Le paysagisme flamboyant d’Abdallah Benanteur participe d’un double ancrage. Le grand peintre algérien, né en 1931 à Mostaganem, arrive à Paris en 1953. De tradition arabo-islamique, sa culture se frotte à une non-figuration teintée d’un lyrisme personnel qui traduit les beautés d’une nature perdue et retrouvée. La nostalgie des horizons lointains des déserts et de la Méditerranée se transpose dans les vastitudes maritimes de la Bretagne. Par touches maillées, alvéolées, il recrée les beautés changeantes du spectre solaire qui métamorphosent le paysage, mouvant comme son imaginaire. Polymorphe, sa peinture est traversée de scansions, d’éléments formels harmonieusement assemblés et peints avec une liberté contrôlée. Son métier accompli se ressent de sa fréquentation des maîtres, au Louvre et en Italie.
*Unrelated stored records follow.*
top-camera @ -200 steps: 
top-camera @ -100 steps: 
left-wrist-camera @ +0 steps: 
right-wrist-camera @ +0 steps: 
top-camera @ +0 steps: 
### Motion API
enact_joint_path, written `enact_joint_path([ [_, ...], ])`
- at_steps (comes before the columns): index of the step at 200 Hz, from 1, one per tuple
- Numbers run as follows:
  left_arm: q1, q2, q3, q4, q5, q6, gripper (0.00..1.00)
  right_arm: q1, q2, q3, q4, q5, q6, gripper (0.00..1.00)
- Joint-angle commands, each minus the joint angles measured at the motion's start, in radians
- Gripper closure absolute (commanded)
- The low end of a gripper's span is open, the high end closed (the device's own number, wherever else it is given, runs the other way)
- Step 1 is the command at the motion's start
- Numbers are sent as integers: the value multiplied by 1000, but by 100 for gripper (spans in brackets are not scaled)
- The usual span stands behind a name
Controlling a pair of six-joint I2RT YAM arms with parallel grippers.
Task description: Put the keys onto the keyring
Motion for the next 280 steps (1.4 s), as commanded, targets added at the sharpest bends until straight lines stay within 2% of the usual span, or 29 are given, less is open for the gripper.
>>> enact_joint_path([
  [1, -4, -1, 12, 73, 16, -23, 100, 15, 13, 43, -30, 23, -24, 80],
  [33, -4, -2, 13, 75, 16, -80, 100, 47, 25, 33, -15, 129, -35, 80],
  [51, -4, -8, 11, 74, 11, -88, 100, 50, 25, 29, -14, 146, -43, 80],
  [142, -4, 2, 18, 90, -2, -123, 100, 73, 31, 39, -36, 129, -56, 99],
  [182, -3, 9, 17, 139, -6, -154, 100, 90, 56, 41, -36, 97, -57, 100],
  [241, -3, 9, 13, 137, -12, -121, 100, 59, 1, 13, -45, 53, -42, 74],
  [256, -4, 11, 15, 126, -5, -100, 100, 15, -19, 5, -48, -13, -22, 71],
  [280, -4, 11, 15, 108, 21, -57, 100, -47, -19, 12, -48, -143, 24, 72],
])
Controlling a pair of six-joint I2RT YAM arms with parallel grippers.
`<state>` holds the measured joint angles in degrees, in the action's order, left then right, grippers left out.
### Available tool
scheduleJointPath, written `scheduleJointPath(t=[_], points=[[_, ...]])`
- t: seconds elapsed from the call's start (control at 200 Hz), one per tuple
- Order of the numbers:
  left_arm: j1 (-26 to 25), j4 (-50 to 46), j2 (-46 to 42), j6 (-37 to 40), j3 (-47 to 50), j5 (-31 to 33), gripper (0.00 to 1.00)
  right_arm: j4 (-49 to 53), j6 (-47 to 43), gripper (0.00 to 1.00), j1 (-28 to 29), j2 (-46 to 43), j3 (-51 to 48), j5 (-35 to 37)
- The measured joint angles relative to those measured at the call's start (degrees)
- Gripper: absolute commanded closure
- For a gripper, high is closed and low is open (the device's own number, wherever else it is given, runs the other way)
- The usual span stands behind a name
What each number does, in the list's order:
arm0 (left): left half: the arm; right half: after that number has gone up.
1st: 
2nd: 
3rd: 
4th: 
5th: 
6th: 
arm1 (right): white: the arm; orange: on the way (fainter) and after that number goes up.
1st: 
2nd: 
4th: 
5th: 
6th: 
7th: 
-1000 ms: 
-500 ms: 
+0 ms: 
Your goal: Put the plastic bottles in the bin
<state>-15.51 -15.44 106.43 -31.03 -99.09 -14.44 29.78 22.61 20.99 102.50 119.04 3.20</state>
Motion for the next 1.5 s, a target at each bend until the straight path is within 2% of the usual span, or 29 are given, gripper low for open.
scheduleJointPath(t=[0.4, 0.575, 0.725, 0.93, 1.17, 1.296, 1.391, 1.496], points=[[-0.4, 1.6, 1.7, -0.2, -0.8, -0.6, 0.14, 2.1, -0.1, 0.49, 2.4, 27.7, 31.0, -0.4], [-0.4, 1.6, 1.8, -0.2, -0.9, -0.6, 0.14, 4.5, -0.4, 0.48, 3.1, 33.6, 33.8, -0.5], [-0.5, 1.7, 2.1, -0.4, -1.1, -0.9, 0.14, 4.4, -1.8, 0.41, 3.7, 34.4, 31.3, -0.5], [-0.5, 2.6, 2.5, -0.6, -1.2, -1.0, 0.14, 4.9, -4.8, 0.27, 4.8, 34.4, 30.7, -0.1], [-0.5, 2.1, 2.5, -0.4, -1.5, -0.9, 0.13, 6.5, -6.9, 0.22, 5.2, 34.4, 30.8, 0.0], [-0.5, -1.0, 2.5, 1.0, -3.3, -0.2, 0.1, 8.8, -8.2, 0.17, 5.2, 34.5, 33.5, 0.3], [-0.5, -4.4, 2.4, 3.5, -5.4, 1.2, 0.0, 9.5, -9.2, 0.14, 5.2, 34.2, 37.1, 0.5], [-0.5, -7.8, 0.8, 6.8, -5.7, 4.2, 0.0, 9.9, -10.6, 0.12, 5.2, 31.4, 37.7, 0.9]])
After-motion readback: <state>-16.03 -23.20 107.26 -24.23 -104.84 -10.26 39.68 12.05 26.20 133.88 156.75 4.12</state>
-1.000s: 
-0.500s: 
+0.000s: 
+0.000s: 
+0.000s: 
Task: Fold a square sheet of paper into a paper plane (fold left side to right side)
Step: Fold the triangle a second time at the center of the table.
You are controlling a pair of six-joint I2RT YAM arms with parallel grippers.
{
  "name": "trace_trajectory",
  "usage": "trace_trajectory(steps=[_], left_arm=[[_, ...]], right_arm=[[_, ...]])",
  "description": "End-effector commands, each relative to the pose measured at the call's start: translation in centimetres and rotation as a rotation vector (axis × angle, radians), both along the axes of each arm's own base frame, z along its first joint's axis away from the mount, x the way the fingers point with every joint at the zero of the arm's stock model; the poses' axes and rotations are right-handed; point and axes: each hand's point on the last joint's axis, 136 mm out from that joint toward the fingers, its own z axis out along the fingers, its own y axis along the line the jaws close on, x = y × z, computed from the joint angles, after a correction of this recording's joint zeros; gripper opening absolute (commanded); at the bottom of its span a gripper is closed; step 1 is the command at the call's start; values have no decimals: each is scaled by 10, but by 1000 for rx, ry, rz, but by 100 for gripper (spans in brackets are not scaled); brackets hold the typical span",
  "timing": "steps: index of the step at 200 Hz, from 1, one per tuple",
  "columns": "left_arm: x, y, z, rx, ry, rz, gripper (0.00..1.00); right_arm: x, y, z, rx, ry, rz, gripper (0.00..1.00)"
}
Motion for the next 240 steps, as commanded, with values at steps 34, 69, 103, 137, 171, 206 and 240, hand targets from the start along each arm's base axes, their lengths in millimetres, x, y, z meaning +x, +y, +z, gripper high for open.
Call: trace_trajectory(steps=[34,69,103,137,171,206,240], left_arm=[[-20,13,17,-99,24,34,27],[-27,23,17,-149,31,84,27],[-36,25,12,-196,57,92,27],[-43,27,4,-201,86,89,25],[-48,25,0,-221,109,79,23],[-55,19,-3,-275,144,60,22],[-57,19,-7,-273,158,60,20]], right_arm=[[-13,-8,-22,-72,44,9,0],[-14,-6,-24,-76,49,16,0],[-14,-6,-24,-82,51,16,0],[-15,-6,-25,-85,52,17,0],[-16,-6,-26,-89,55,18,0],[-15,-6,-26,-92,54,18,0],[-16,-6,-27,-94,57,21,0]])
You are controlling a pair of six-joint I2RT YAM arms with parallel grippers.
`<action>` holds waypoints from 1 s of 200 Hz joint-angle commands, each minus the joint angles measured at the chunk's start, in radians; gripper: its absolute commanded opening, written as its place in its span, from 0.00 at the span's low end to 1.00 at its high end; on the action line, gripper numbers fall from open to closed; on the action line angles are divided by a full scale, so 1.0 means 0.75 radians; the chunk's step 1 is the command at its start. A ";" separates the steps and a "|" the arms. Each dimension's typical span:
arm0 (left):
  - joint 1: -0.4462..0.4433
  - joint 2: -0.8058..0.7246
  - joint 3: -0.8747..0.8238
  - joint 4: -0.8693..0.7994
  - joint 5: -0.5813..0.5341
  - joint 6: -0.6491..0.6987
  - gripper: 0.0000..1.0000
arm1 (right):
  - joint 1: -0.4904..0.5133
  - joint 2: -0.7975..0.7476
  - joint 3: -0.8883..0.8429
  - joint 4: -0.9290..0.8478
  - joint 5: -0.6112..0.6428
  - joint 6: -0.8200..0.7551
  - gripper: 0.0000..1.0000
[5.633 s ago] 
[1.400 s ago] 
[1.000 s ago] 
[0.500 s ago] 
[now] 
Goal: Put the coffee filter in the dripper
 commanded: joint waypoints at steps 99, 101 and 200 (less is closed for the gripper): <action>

Aucun vide dans ses toiles vibrantes de couleurs diaphanes, opaques, ménageant des trouées de lumière, solaires ou crépusculaires. Une peinture universelle, une touche ample, aux accents symphoniques, célèbrent les grandes forces originelles, suggérées par des matières irisées, diaprées, aériennes, à l’unisson du ciel et des nuages, de l’océan, des étendues cosmiques nimbées de transparences. Ni haut, ni bas, à l’égale de la peinture chinoise, dans ses poèmes visuels aux arborescences lyriques en constante expansion. Peintes d’une gestuelle aux réminiscences calligraphiques nourries de glacis déliés, ses peintures sont métaphoriques, symboliques. Elles sont une ode à la vie. »
(Lydia Harambourg, La Gazette Drouot, octobre 2013).